#### [Work item]
Below are the records. List every line holding the word "photo".

#### [Source records]
..............................
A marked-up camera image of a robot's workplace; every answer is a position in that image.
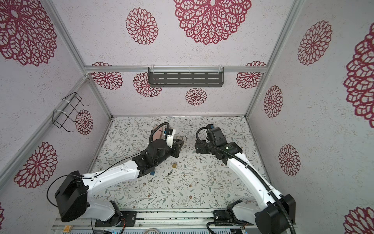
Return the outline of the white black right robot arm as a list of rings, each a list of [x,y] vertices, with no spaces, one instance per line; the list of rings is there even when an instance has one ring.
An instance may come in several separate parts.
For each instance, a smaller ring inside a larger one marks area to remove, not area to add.
[[[237,200],[223,211],[214,211],[213,222],[208,226],[254,225],[262,234],[296,233],[294,227],[296,202],[291,195],[275,189],[249,162],[241,147],[227,142],[219,127],[209,124],[196,132],[195,151],[214,155],[231,169],[247,187],[256,205]]]

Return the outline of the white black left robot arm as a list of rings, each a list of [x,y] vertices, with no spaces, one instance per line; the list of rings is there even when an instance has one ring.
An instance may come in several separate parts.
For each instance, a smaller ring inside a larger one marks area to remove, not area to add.
[[[124,217],[116,202],[99,200],[95,195],[121,182],[150,174],[169,157],[178,158],[183,145],[181,139],[170,144],[157,139],[136,157],[106,171],[84,175],[79,171],[71,172],[55,193],[61,221],[67,223],[78,218],[92,218],[97,227],[119,225]]]

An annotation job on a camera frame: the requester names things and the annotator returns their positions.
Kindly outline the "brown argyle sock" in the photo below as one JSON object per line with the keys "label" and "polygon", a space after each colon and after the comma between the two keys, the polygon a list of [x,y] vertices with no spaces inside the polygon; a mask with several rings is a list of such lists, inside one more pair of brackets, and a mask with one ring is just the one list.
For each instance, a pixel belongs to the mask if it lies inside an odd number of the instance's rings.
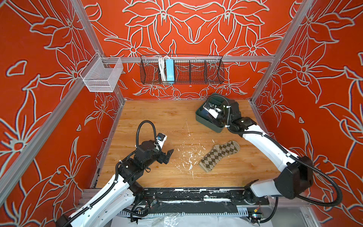
{"label": "brown argyle sock", "polygon": [[199,167],[206,173],[212,171],[215,166],[224,158],[240,151],[241,147],[236,141],[229,141],[225,144],[216,144],[212,150],[199,162]]}

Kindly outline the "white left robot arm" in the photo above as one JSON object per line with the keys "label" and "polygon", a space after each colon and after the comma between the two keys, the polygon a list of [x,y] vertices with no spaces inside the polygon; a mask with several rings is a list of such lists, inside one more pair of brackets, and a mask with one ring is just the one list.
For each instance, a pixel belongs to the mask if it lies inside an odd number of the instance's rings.
{"label": "white left robot arm", "polygon": [[168,164],[174,150],[164,153],[164,141],[142,142],[126,158],[115,166],[115,174],[109,182],[85,205],[70,216],[62,215],[57,227],[103,227],[117,213],[132,205],[143,188],[137,180],[154,163]]}

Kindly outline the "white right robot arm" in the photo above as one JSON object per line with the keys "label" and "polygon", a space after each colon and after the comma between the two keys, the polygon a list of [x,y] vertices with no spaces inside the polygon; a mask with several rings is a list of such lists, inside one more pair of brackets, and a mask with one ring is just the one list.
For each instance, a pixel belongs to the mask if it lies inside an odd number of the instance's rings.
{"label": "white right robot arm", "polygon": [[247,198],[255,200],[265,196],[283,196],[294,199],[313,185],[313,171],[308,167],[312,161],[291,153],[269,137],[251,118],[243,117],[237,102],[223,98],[217,101],[213,96],[206,103],[212,118],[231,133],[244,138],[259,149],[278,169],[274,179],[256,180],[245,186]]}

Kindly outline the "green divided organizer tray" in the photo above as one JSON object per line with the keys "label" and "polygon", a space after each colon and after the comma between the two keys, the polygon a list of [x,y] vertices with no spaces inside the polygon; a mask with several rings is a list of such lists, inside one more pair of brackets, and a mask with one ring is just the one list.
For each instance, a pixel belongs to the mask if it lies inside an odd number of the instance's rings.
{"label": "green divided organizer tray", "polygon": [[224,128],[233,129],[232,123],[229,123],[229,119],[227,119],[227,124],[224,127],[217,127],[215,124],[212,123],[212,120],[215,120],[208,112],[207,112],[207,104],[211,104],[212,97],[222,97],[227,102],[229,98],[226,98],[218,93],[213,93],[208,97],[208,99],[200,106],[200,108],[196,111],[196,120],[197,122],[201,123],[202,125],[208,127],[209,129],[213,130],[214,132],[220,133]]}

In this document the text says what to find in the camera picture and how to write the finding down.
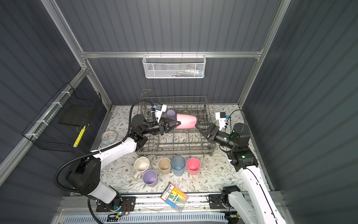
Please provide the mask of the lilac cup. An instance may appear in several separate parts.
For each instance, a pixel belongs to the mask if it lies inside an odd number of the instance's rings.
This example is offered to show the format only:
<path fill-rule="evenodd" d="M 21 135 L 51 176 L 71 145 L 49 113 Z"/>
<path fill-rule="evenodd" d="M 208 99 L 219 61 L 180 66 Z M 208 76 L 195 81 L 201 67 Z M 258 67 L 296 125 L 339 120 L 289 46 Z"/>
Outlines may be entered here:
<path fill-rule="evenodd" d="M 173 119 L 173 120 L 177 119 L 176 112 L 174 110 L 168 110 L 166 112 L 166 117 L 169 118 L 169 119 Z"/>

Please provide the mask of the green translucent cup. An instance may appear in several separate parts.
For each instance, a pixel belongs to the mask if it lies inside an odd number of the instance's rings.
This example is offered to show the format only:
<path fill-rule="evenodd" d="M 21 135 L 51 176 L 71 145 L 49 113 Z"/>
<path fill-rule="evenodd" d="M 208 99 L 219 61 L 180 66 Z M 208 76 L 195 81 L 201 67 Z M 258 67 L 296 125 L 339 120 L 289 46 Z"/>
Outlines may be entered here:
<path fill-rule="evenodd" d="M 183 111 L 181 112 L 181 114 L 191 115 L 191 113 L 190 113 L 188 110 L 183 110 Z"/>

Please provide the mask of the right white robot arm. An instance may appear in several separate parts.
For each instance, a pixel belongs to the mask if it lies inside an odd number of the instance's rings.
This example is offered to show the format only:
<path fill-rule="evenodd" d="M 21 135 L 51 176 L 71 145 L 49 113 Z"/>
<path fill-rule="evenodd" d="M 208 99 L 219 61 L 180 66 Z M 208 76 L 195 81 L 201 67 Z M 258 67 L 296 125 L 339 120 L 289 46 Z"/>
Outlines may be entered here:
<path fill-rule="evenodd" d="M 245 224 L 284 224 L 286 221 L 277 209 L 269 191 L 267 190 L 258 161 L 249 148 L 249 126 L 245 123 L 236 123 L 230 133 L 226 125 L 231 119 L 225 113 L 219 113 L 219 125 L 196 123 L 195 128 L 210 143 L 217 143 L 226 147 L 224 151 L 228 161 L 234 166 L 250 196 L 249 203 L 237 185 L 223 187 L 221 191 L 222 203 L 238 212 Z"/>

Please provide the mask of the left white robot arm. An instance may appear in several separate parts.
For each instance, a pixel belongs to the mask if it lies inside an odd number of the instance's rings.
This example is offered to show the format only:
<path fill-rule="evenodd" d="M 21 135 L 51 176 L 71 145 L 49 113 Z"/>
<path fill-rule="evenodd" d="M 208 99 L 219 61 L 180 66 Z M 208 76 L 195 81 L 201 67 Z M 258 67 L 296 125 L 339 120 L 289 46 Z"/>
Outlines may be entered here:
<path fill-rule="evenodd" d="M 123 140 L 71 162 L 66 181 L 82 196 L 109 205 L 111 211 L 122 209 L 120 193 L 101 180 L 101 170 L 116 159 L 142 148 L 148 140 L 147 134 L 163 135 L 181 125 L 180 121 L 162 117 L 163 111 L 163 105 L 153 105 L 153 121 L 148 121 L 141 114 L 130 115 L 129 128 Z"/>

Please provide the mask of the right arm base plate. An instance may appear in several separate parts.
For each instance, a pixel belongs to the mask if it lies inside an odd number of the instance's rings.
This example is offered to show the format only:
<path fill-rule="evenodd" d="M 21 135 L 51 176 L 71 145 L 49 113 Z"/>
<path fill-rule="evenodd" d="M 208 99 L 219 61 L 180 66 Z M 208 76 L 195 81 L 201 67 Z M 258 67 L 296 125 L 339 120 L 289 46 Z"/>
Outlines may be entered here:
..............................
#### [Expected answer]
Kindly outline the "brown argyle sock" in the photo below as one JSON object per line with the keys "label" and "polygon", a space after each colon and after the comma between the two keys, the polygon a list of [x,y] vertices with no spaces inside the polygon; a mask with several rings is a list of such lists, inside one more pair of brackets, and a mask with one ring is just the one list.
Kindly outline the "white left robot arm" in the photo above as one JSON object per line with the keys "label" and "polygon", a space after each colon and after the comma between the two keys, the polygon a list of [x,y] vertices with no spaces inside the polygon; a mask with several rings is a list of such lists, inside one more pair of brackets, and a mask with one ring is just the one list.
Kindly outline the "white right robot arm" in the photo above as one JSON object per line with the keys "label" and "polygon", a space after each colon and after the comma between the two keys, the polygon a list of [x,y] vertices with no spaces inside the polygon; a mask with several rings is a list of such lists, inside one more pair of brackets, and a mask with one ring is just the one list.
Kindly outline the "green divided organizer tray" in the photo above as one JSON object per line with the keys "label" and "polygon", a space after each colon and after the comma between the two keys, the polygon a list of [x,y] vertices with no spaces inside the polygon; a mask with several rings is a list of such lists, inside one more pair of brackets, and a mask with one ring is just the one list.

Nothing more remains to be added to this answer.